Barrington, despite appearances, was not hinting that the charges of adultery with Smeaton might have been true; later in the novel, it’s very clear that her Anne is innocent of adultery. Barrington, a devotee of Buddhism who also wrote fantasy novels, seems to have been mo­tivated more by an aversion to the institution of marriage, which took the spontaneity, freedom, and “natural” flow out of relationships than she was in painting Anne as a sexual libertine. Elsewhere in the novel, she has Anne reflecting on “the weariness of married companionship with nothing new to say or do together” and “the tedium of a wife who loves calmly, securely.” Smeaton is used, I believe, as a symbol of the freedom Anne gives up when she marries Henry. “We are both crea­tures of fairy blood,” he tells Anne. “We know at bottom that neither Pope, Church, nor King matter a jot, but only the wild hearts of men that carry them into strange places. When you have flung his son into his arms come away with me and let him find another to nurse his leg . . . and bear his humour — some milk-blood bit of curd he cannot break, that will dissolve in whey if he looks at it! Come away, Anne, and we will wander the world singing for our bread and lying in mead­ows by a running river to eat it.”

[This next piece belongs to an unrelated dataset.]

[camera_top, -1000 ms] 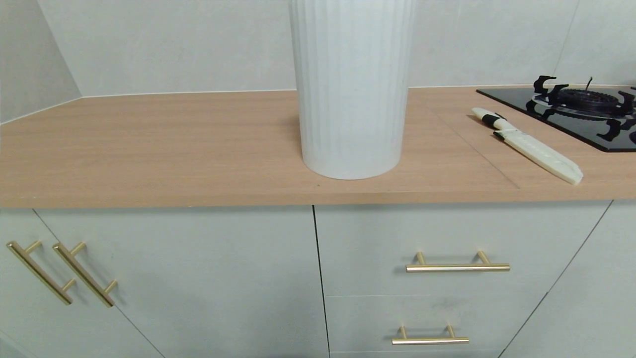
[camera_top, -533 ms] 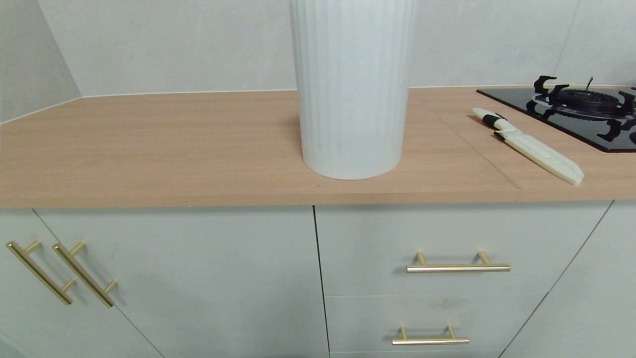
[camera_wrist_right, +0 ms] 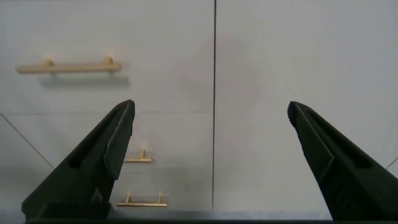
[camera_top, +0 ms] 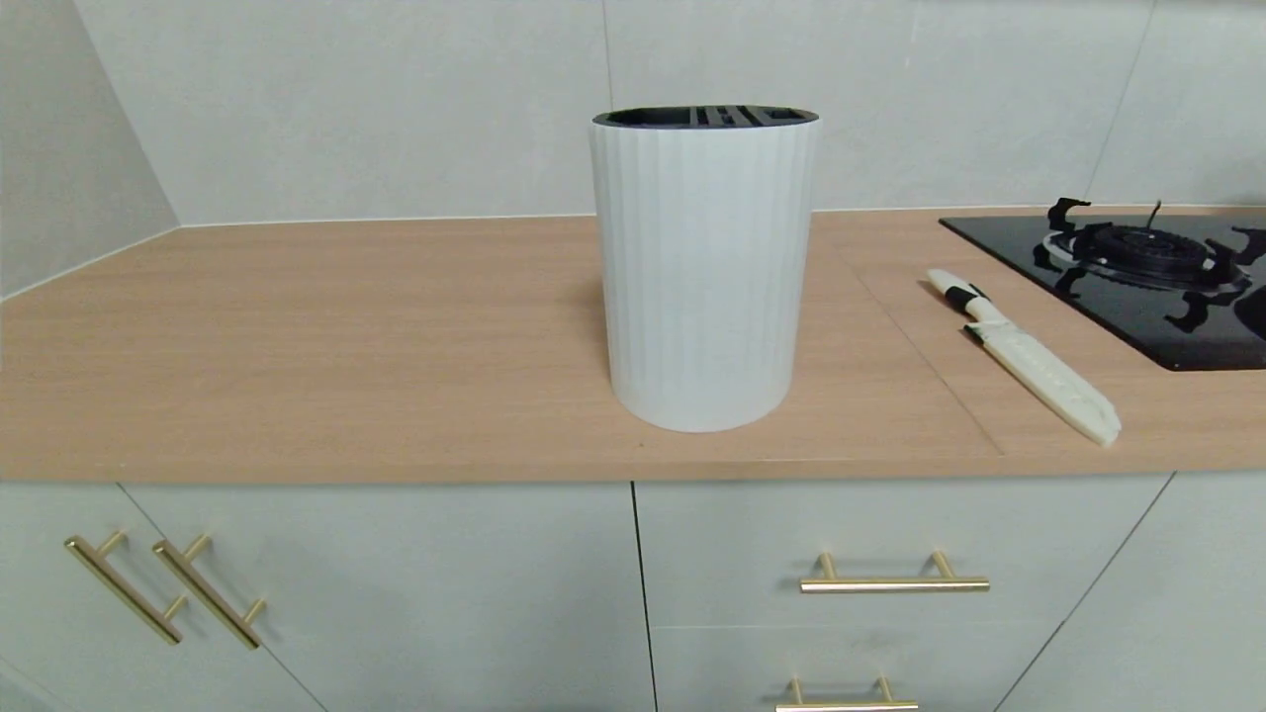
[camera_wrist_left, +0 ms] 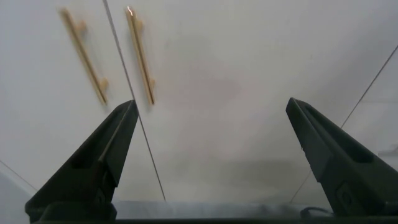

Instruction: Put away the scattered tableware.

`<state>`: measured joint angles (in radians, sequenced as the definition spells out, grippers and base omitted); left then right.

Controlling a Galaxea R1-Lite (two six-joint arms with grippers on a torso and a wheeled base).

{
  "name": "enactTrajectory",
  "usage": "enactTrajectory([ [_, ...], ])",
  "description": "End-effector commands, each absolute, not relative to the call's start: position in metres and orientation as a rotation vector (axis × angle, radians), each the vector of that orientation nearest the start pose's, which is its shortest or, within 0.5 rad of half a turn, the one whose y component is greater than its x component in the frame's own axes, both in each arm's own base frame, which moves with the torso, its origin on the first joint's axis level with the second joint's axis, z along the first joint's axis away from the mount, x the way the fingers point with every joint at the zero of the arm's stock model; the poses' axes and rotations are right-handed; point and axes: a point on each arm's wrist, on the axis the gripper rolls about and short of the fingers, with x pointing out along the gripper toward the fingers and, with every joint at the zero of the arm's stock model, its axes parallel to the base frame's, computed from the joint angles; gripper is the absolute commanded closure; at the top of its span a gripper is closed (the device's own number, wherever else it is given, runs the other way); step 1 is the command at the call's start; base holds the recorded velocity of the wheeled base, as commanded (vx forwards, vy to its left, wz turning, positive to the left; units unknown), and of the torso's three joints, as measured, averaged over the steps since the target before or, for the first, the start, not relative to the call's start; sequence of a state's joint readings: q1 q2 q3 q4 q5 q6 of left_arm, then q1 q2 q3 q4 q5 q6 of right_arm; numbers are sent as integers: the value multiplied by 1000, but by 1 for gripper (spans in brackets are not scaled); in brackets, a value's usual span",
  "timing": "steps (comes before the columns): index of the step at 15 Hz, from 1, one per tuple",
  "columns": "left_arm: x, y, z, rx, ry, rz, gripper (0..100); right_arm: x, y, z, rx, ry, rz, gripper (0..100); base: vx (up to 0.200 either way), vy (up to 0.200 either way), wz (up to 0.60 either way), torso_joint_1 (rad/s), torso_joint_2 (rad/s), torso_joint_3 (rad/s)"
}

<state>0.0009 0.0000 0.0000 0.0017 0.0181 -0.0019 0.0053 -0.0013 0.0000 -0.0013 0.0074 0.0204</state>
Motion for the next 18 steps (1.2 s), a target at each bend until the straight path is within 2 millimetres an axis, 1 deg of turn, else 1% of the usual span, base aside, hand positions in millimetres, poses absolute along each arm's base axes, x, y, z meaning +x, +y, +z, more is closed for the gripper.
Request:
enactTrajectory([
  [1, -23, 0, 75, -3, 2, 20, 0, -23, 0, 76, 20, -1, 14, 0, 0, 0, 0, 163, -486, -305],
  [11, -23, 0, 75, -3, 2, 20, 0, -23, 0, 76, 21, -1, 14, 0, 0, 0, 0, 187, -478, -289],
  [18, -23, 0, 75, -3, 2, 20, 0, -23, 0, 76, 21, -1, 12, 0, 0, 0, 0, 230, -521, -288],
])
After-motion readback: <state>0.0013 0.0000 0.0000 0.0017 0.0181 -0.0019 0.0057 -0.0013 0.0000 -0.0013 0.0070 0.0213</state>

In striking contrast to Barrington, Paul Rival’s 1936 novel, The Six Wives of Henry VIII, has Anne discovering her true womanhood in Henry’s arms. Originally written in French and quickly translated into English by Una Vincenzo, Lady Troubridge, Rival’s novel was reprinted in paperback form in 1970 with the front cover reading: now a ma-jor network tv series, taking its place beside the for­syte saga. The series was the BBC six-part The Six Wives of Henry VIII, with Keith Michell as Henry and Dorothy Tutin as Anne. But the novel bears little resemblance, in style or content, to that subdued, very proper British series. Rival’s language is dizzyingly intense and dramatic, and his interpretation of Anne and Henry’s attraction for each other seems a combination of early French existentialism (which Gabriel Marcel had introduced in the twenties) and Freudian theory (very much in vogue in the thirties). For Rival’s Henry, the thought of a child with Anne is more than a desire to secure the Tudor line, it is a way of making the “ethereal” creature into an earthly — Simone de Beauvoir would say “immanent” — body.

“Henry was invaded by a powerful and perverse fascination that dwelt in the thought that this small, dancing creature would be enslaved, would endure long months of a bewildered weakness until she be­came a mother. The more elusive [Anne] seemed, the more he burned to possess her. She stirred and re-awoke in him bygone mystical dreams, which took upon themselves new significance: “I shall take her in my arms and compel her to materialize, to become mere flesh of this earth. I shall fashion a woman out of this flame; I shall mingle my being with that of this sinuous snake, this Melusine. An essential particle of my body will inhabit her unreality, will slowly come to life, to birth and to the light of day, and the child will be myself and this small elusive Anne.”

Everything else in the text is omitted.